PROMPT:
Reproduce the records below exactly, but only between the lines holding "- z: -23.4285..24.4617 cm" and "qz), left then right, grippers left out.", inclusive.

DATASET EXCERPTS:
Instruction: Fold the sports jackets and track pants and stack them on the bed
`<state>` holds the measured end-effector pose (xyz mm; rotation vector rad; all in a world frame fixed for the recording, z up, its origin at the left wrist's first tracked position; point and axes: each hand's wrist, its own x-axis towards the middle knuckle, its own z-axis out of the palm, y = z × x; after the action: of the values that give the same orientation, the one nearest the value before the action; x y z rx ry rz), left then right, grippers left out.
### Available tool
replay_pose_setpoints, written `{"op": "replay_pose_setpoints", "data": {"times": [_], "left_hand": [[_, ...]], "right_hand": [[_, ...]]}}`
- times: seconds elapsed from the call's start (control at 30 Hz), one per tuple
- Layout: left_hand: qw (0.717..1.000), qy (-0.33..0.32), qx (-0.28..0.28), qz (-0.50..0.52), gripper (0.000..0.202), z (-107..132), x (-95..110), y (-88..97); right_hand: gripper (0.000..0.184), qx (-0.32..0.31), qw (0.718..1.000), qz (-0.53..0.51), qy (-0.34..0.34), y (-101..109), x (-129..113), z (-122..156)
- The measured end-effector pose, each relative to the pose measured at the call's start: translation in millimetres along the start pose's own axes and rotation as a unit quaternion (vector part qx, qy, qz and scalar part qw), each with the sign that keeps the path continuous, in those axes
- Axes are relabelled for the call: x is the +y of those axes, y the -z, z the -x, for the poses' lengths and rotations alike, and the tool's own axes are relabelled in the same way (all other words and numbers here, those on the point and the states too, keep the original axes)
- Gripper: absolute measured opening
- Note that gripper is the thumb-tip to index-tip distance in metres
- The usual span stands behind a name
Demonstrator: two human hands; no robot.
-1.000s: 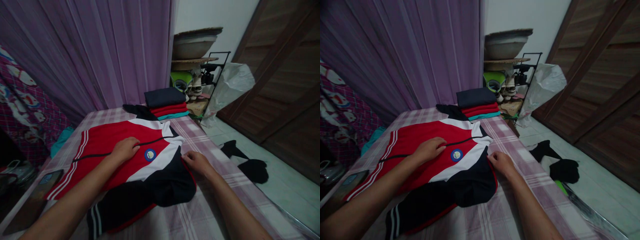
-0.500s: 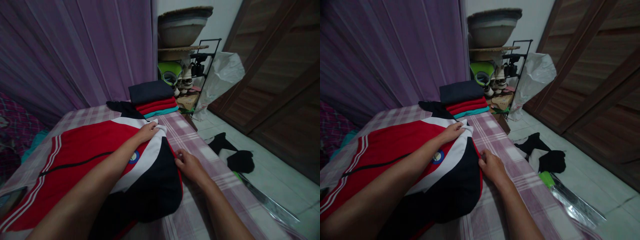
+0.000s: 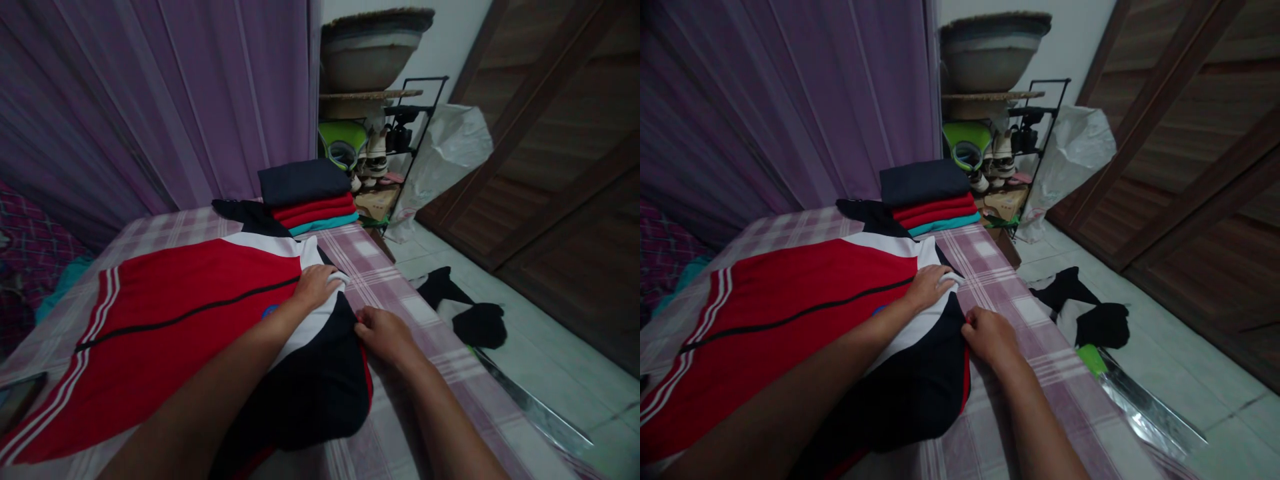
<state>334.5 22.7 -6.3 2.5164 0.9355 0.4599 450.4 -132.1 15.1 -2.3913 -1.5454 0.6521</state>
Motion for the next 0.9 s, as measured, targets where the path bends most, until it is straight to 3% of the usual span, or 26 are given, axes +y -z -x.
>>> {"op": "replay_pose_setpoints", "data": {"times": [0.1,0.17,0.3,0.4,0.53,0.67,0.8,0.9], "left_hand": [[0.997,-0.041,-0.053,-0.022,0.047,8.5,-6.5,2.5],[0.997,-0.046,-0.064,-0.015,0.049,6.2,-15.1,18.6],[0.993,0.054,-0.023,-0.098,0.042,-15.6,-36.4,65.8],[0.979,0.123,-0.046,-0.157,0.043,-36.2,-49.7,86.3],[0.972,0.161,-0.07,-0.157,0.048,-59.6,-60.6,83.6],[0.969,0.192,-0.072,-0.139,0.033,-78.5,-66.8,77.7],[0.973,0.197,-0.013,-0.115,0.034,-94.5,-71.6,77.0],[0.975,0.191,0.035,-0.105,0.037,-97.8,-74.5,66.0]], "right_hand": [[0.01,-0.04,0.999,-0.03,0.01,4.1,10.5,-1.2],[0.011,-0.045,0.998,-0.035,0.008,4.2,13.4,-1.3],[0.012,-0.037,0.999,-0.019,-0.003,3.1,9.5,-0.5],[0.012,-0.045,0.999,-0.017,0.0,4.4,6.6,0.2],[0.011,-0.051,0.999,-0.018,0.008,5.3,7.7,0.5],[0.011,-0.052,0.998,-0.013,0.013,4.6,9.2,1.3],[0.013,-0.048,0.999,0.006,-0.005,5.7,4.3,2.2],[0.022,-0.023,0.999,0.024,-0.042,5.9,-2.8,1.5]]}}
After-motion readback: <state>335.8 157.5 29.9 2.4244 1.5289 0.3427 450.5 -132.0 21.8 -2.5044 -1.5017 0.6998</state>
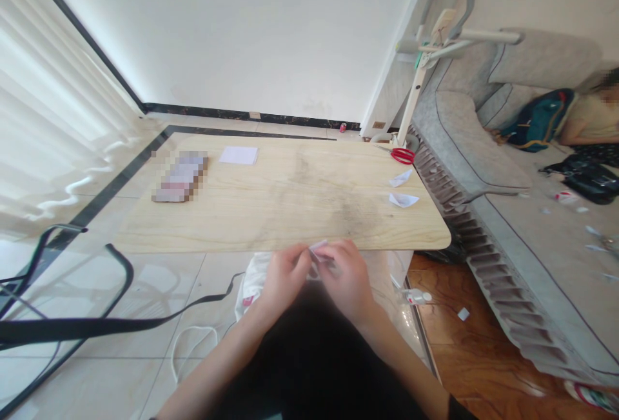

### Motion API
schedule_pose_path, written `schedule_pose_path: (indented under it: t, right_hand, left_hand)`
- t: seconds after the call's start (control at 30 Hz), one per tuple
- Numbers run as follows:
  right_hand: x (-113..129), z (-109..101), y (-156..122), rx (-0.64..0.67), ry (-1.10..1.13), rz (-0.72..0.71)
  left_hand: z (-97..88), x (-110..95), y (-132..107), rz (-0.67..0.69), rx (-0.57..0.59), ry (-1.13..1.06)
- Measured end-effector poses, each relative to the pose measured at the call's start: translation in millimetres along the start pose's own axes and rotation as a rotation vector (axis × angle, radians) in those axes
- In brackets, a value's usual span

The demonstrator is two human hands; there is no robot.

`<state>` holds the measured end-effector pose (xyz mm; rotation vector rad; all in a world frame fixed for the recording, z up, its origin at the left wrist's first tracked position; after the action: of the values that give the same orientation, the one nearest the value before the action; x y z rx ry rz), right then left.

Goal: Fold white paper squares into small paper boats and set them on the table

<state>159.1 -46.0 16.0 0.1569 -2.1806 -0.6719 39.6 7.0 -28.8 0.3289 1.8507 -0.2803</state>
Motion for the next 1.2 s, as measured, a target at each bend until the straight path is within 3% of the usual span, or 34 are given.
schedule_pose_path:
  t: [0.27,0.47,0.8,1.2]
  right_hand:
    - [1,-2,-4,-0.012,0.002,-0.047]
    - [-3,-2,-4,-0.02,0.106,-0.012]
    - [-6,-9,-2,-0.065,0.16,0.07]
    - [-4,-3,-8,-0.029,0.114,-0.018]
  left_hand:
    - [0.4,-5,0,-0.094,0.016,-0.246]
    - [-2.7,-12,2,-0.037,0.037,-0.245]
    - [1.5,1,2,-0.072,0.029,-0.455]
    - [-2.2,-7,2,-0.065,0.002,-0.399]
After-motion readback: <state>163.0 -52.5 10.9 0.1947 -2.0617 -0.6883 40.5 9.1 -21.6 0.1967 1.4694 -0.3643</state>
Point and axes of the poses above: each hand's wrist, its own y-axis towards the middle knuckle, its own z-axis out of the palm, x = y × z, the point moved 8 cm from there along y, towards the middle knuckle, and after that the axes turned 3 degrees about z, right-handed, at the moved point
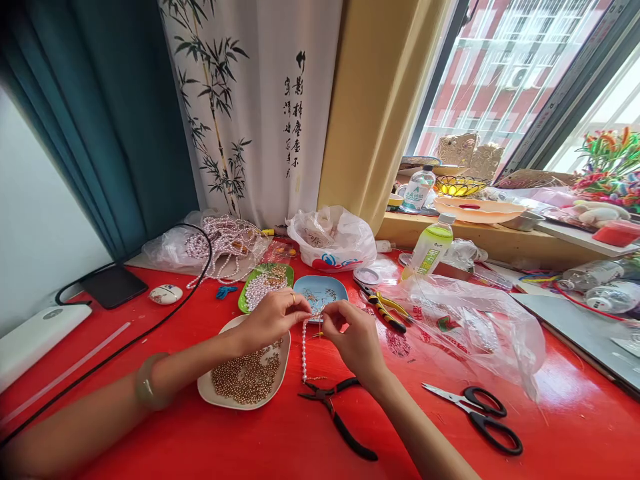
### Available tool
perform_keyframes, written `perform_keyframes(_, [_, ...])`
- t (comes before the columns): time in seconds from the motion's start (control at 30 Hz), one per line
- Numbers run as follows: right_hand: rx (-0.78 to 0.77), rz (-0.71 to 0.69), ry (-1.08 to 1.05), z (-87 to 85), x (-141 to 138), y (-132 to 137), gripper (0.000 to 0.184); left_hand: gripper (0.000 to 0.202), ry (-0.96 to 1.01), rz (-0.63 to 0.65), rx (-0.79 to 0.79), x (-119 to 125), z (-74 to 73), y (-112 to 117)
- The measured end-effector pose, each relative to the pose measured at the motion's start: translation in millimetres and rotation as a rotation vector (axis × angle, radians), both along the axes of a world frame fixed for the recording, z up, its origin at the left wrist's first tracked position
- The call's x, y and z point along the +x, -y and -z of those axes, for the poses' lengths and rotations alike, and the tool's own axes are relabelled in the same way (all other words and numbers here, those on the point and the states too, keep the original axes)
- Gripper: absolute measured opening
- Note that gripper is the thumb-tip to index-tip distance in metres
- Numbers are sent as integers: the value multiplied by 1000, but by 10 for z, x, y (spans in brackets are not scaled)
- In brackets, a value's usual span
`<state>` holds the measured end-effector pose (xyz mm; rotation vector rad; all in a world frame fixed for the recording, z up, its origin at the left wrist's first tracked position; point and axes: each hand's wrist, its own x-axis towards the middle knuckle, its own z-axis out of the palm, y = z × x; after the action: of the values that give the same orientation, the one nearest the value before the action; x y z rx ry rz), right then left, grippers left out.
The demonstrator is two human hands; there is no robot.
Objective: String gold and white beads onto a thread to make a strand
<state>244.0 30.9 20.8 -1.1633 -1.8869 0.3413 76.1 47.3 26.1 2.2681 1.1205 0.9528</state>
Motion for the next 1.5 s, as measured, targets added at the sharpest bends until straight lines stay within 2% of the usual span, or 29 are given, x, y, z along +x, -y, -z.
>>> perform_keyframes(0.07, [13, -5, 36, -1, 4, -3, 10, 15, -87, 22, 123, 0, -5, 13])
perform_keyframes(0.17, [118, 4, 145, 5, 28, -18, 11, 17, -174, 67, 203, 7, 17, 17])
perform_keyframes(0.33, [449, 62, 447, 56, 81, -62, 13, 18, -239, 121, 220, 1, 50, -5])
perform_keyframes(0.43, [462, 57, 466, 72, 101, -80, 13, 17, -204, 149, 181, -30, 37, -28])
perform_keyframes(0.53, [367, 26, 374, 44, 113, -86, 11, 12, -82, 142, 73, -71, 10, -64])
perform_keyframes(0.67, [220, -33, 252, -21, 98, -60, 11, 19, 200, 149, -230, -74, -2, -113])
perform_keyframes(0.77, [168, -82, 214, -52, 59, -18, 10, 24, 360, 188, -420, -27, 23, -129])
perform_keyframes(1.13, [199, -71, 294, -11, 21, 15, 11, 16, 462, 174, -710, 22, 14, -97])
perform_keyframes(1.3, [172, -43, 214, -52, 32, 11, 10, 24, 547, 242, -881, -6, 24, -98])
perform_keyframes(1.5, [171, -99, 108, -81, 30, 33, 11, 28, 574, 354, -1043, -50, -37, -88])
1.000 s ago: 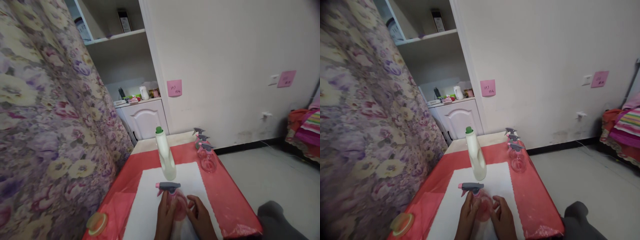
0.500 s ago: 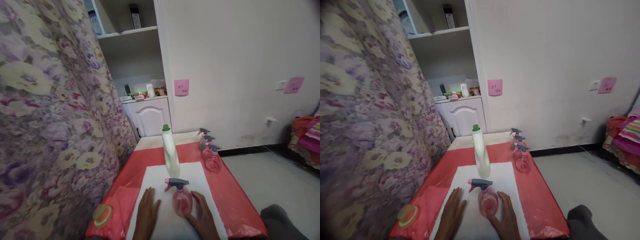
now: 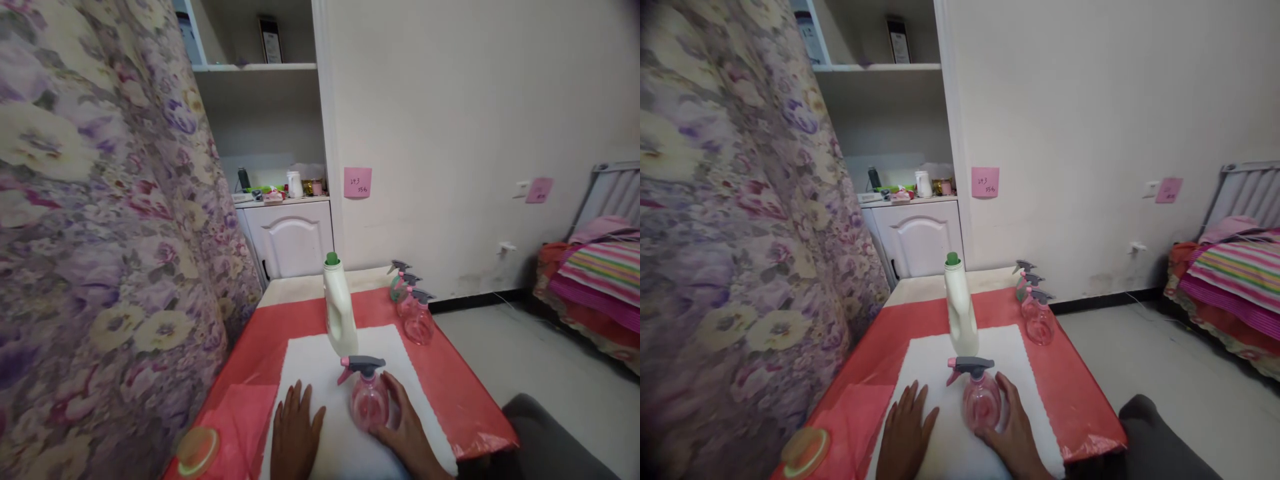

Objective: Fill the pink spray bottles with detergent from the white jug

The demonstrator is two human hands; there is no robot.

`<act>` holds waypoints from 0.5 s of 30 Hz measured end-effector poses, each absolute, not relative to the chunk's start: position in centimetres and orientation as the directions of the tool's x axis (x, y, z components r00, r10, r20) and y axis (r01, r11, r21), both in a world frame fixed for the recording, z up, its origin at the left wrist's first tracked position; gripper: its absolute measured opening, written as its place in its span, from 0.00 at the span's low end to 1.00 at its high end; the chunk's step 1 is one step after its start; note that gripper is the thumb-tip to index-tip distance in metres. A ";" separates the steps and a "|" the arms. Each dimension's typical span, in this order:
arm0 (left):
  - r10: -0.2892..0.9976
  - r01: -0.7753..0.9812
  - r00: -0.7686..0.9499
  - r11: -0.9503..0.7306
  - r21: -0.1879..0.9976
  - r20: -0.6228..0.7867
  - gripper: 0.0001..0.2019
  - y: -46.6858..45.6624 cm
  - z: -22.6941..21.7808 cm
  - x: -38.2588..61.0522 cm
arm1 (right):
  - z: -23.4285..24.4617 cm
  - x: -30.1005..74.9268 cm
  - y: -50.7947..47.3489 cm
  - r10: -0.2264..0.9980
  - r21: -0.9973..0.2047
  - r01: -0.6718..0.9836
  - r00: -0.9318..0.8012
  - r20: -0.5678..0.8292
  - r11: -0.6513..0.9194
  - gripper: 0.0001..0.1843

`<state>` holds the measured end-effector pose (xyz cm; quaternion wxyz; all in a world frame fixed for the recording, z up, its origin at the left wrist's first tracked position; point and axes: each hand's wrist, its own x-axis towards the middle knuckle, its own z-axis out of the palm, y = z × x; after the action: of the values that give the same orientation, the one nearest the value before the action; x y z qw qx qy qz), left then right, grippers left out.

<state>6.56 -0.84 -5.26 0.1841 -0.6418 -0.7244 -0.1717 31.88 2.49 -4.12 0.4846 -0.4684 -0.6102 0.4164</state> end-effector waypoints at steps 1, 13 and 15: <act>0.864 0.993 -0.111 0.111 0.030 0.492 0.24 -0.8 -5.3 6.5 | -3.8 31.4 2.5 0.975 -0.964 0.155 -0.088 0.205 0.217 0.48; 0.823 0.998 -0.057 0.050 0.028 0.565 0.22 0.2 -6.5 5.0 | -3.8 28.9 3.3 0.975 -0.974 0.038 -0.021 0.222 0.222 0.46; 0.822 0.996 -0.058 0.009 0.089 0.567 0.20 0.3 -6.3 4.7 | -3.4 29.3 3.2 0.969 -0.970 -0.018 -0.028 0.245 0.244 0.45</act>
<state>4.65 0.26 -6.33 0.1815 -0.6620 -0.6865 -0.2397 29.26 3.24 -3.37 0.5538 -0.4232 -0.5617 0.4458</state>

ANSWER TO THE EXERCISE:
  - z: -23.4285..24.4617 cm
  - x: -30.1005..74.9268 cm
  - y: -50.7947..47.3489 cm
  - r10: -0.2264..0.9980
  - r21: -0.9973..0.2047
  - r01: -0.6718..0.9836
  - r00: -0.9318..0.8012
  - r20: -0.5678..0.8292
  - r11: -0.6513..0.9194
  - gripper: 0.0001..0.1843

`<state>` holds the measured end-effector pose (xyz cm; quaternion wxyz; all in a world frame fixed for the recording, z up, its origin at the left wrist's first tracked position; point and axes: each hand's wrist, its own x-axis towards the middle knuckle, its own z-axis out of the palm, y = z × x; after the action: of the values that give the same orientation, the one nearest the value before the action; x y z qw qx qy qz), left then right, grippers left out.

An answer has been given, and the exercise is complete.